DATA FOR THIS TASK:

::::::

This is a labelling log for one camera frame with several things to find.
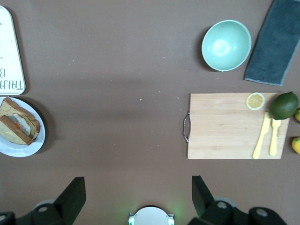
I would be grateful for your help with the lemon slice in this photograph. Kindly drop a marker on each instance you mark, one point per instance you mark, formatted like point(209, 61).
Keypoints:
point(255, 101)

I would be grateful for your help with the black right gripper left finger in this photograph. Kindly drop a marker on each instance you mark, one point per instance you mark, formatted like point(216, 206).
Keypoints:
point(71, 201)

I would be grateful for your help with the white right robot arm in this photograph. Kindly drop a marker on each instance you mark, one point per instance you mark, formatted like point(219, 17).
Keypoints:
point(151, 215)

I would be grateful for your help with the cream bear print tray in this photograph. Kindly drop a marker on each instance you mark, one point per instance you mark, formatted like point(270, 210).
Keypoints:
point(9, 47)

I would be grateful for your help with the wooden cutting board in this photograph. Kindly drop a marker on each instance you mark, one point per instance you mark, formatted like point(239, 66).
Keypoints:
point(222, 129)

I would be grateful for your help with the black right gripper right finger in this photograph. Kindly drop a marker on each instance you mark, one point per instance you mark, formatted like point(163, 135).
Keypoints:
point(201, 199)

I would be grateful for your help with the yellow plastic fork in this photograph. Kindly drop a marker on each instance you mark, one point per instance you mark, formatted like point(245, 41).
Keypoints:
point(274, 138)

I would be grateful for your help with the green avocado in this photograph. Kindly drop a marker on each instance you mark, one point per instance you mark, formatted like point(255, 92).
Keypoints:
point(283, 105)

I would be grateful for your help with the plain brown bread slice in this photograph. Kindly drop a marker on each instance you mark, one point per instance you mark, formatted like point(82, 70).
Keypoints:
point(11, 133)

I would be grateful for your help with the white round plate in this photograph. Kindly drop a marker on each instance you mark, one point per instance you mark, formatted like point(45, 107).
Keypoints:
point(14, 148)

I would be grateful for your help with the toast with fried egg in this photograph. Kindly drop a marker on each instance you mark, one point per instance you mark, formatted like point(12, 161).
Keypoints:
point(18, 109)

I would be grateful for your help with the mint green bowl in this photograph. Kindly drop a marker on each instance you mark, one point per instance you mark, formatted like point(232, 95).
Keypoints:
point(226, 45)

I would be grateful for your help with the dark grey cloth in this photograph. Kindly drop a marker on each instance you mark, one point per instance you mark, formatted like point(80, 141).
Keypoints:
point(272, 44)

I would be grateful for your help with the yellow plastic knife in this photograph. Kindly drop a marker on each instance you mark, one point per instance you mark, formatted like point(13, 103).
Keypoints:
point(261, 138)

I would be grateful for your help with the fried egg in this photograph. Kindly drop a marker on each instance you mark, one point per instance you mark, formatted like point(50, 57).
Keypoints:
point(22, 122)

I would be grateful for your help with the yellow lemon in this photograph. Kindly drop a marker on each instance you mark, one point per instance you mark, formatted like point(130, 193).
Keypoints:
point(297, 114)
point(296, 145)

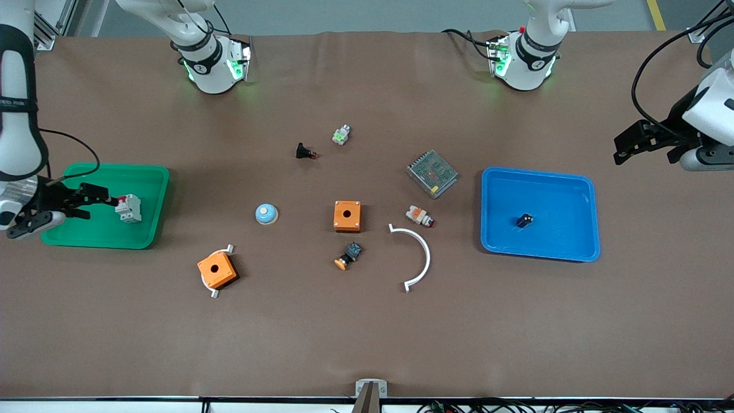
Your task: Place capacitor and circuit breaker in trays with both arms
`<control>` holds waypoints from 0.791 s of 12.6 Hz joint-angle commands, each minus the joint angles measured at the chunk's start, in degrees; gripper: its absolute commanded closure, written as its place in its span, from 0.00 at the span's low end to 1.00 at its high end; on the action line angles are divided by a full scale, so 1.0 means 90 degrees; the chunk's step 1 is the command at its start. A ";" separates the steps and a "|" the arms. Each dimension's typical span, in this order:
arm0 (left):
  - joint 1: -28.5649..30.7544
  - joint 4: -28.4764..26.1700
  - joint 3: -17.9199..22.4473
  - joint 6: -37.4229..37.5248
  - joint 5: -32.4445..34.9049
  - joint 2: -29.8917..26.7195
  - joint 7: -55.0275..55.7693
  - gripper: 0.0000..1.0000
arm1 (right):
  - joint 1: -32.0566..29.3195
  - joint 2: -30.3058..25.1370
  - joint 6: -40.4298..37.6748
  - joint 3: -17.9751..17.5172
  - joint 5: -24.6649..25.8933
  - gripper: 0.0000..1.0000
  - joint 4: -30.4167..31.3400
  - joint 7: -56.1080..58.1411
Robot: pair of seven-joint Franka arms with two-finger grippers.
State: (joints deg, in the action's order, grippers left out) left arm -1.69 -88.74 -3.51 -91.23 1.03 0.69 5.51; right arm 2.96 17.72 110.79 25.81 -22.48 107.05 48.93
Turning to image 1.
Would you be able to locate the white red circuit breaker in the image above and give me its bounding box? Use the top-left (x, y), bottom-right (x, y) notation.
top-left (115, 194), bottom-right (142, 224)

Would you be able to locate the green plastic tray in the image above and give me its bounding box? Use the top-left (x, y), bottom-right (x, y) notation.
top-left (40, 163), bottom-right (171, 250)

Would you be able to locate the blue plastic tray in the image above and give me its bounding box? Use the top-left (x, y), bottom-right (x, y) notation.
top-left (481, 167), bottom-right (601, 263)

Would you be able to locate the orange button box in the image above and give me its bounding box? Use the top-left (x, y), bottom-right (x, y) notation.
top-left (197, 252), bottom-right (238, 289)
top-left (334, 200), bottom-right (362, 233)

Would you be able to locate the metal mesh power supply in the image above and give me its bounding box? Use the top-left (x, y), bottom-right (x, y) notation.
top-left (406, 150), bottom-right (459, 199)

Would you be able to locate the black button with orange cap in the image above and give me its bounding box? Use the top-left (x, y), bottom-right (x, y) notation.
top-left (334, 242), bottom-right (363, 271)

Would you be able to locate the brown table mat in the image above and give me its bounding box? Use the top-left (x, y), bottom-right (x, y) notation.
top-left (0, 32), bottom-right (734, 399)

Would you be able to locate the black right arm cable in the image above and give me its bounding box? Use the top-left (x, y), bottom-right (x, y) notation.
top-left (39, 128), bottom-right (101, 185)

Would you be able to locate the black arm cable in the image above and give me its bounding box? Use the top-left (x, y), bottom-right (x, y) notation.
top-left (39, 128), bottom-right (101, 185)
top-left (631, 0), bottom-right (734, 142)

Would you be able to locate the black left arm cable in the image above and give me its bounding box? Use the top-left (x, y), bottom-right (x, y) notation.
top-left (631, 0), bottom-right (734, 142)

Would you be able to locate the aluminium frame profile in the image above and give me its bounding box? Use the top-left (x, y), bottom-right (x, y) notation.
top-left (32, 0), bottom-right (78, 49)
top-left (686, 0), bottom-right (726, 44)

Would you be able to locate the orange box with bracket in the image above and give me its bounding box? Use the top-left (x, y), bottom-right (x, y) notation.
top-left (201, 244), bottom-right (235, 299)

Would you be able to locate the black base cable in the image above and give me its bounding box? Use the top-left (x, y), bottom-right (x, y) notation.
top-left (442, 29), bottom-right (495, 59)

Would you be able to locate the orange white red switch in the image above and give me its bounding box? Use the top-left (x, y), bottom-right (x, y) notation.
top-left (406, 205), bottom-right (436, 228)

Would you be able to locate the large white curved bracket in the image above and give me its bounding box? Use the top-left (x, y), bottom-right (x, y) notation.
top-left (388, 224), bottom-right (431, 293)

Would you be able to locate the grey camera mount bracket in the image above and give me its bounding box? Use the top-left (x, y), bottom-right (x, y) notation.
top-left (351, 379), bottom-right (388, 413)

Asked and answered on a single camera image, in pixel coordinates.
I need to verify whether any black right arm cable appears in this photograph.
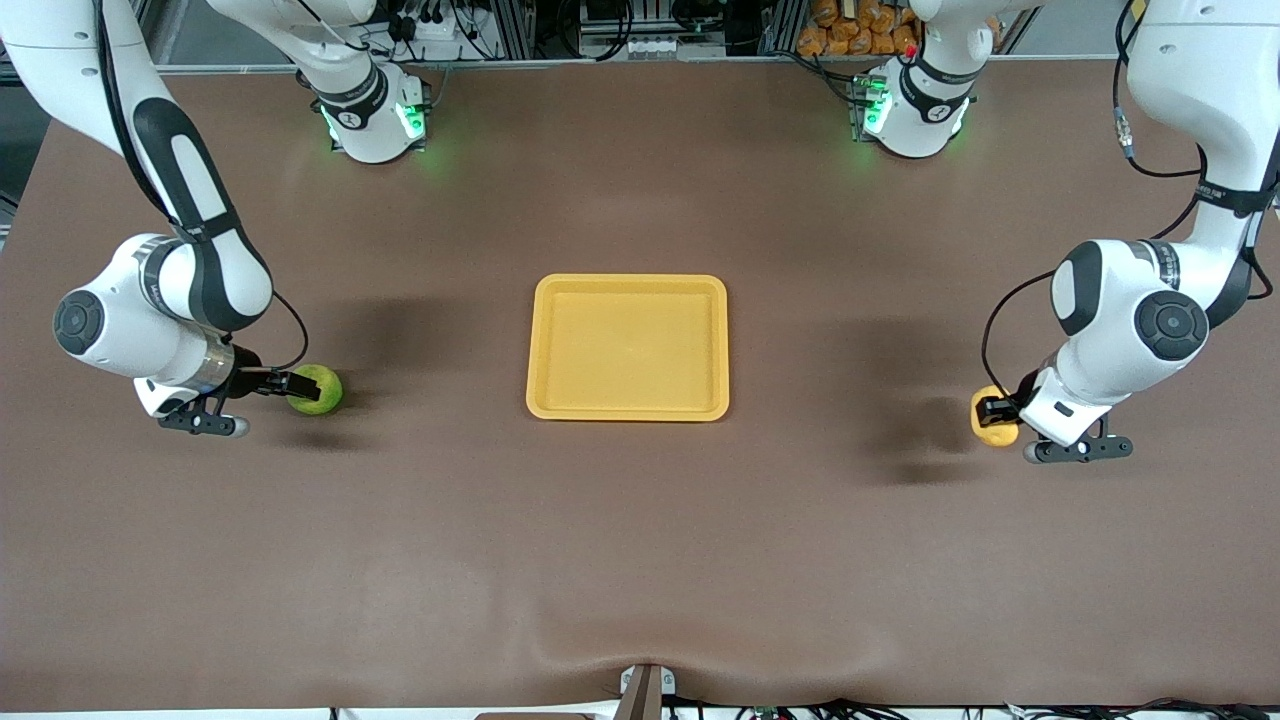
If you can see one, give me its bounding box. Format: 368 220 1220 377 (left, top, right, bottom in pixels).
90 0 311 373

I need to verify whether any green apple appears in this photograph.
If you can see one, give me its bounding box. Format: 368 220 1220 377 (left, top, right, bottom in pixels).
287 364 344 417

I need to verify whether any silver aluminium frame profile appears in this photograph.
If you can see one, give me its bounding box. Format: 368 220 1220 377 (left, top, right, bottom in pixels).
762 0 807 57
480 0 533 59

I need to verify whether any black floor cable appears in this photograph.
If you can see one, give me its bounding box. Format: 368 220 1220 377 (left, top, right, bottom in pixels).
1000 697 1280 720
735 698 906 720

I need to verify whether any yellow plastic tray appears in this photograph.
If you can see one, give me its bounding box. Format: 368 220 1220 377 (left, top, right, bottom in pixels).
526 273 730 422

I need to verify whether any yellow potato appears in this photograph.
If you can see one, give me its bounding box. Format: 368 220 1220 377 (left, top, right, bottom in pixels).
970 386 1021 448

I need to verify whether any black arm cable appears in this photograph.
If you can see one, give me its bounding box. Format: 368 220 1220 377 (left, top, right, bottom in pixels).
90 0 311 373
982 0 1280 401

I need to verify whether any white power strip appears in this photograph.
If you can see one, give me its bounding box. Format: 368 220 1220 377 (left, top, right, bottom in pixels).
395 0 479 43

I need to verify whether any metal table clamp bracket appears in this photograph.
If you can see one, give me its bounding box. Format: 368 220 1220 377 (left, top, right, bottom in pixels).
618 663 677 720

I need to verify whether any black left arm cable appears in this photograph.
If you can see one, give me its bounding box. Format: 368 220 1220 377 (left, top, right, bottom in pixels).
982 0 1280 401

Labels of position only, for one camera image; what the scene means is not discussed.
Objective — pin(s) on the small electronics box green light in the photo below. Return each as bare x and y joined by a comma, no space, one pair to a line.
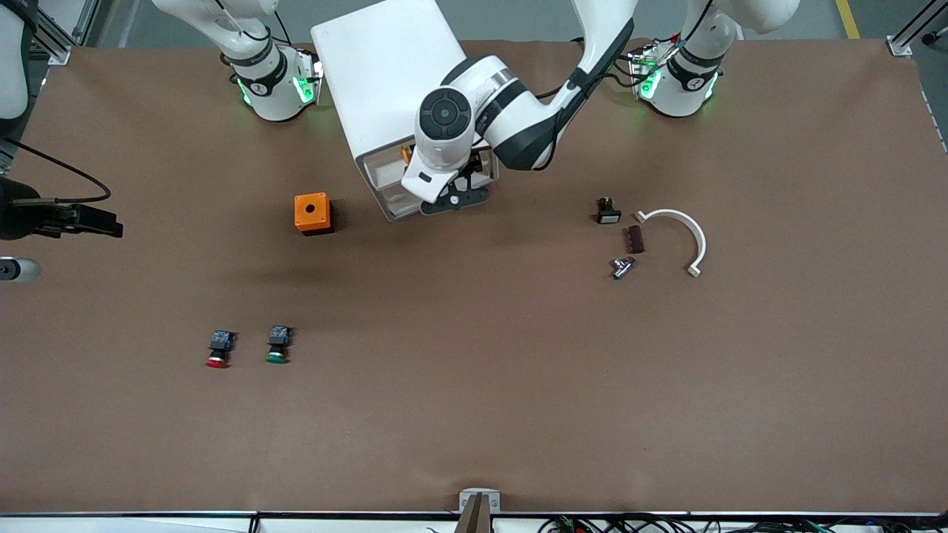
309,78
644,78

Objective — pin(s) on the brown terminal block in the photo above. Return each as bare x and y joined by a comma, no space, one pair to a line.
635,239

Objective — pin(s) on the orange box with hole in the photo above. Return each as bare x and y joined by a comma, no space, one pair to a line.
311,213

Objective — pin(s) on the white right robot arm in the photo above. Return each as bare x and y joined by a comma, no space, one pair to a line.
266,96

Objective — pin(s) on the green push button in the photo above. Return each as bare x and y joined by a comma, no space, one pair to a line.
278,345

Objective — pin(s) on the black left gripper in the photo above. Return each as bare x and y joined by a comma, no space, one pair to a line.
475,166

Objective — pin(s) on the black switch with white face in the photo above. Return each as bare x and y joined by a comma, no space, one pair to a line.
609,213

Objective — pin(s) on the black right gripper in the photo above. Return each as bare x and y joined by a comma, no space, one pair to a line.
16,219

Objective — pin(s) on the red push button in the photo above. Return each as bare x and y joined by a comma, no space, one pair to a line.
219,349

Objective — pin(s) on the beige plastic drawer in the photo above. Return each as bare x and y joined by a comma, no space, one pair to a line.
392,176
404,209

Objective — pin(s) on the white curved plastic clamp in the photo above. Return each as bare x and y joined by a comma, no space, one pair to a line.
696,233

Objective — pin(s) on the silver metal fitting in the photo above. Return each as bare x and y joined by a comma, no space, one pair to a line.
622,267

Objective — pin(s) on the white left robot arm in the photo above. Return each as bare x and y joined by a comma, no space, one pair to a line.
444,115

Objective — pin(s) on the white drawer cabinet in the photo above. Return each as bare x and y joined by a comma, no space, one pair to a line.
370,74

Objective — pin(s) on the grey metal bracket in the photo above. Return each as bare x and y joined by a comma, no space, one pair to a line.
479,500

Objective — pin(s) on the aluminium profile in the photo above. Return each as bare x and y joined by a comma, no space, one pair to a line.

::::::

WHAT THE EXERCISE ASKS: Across the whole listing, show each line where the word "lemon" occurs.

RESPONSE TO THE TASK:
I would be grateful for your help with the lemon slice in this photograph. Kindly drop a marker on each instance you mark, one point per instance you mark, formatted like point(209, 61).
I would be grateful for your help with the yellow lemon in this photograph. Kindly drop a marker on each instance you mark, one point per instance you mark, formatted like point(130, 193).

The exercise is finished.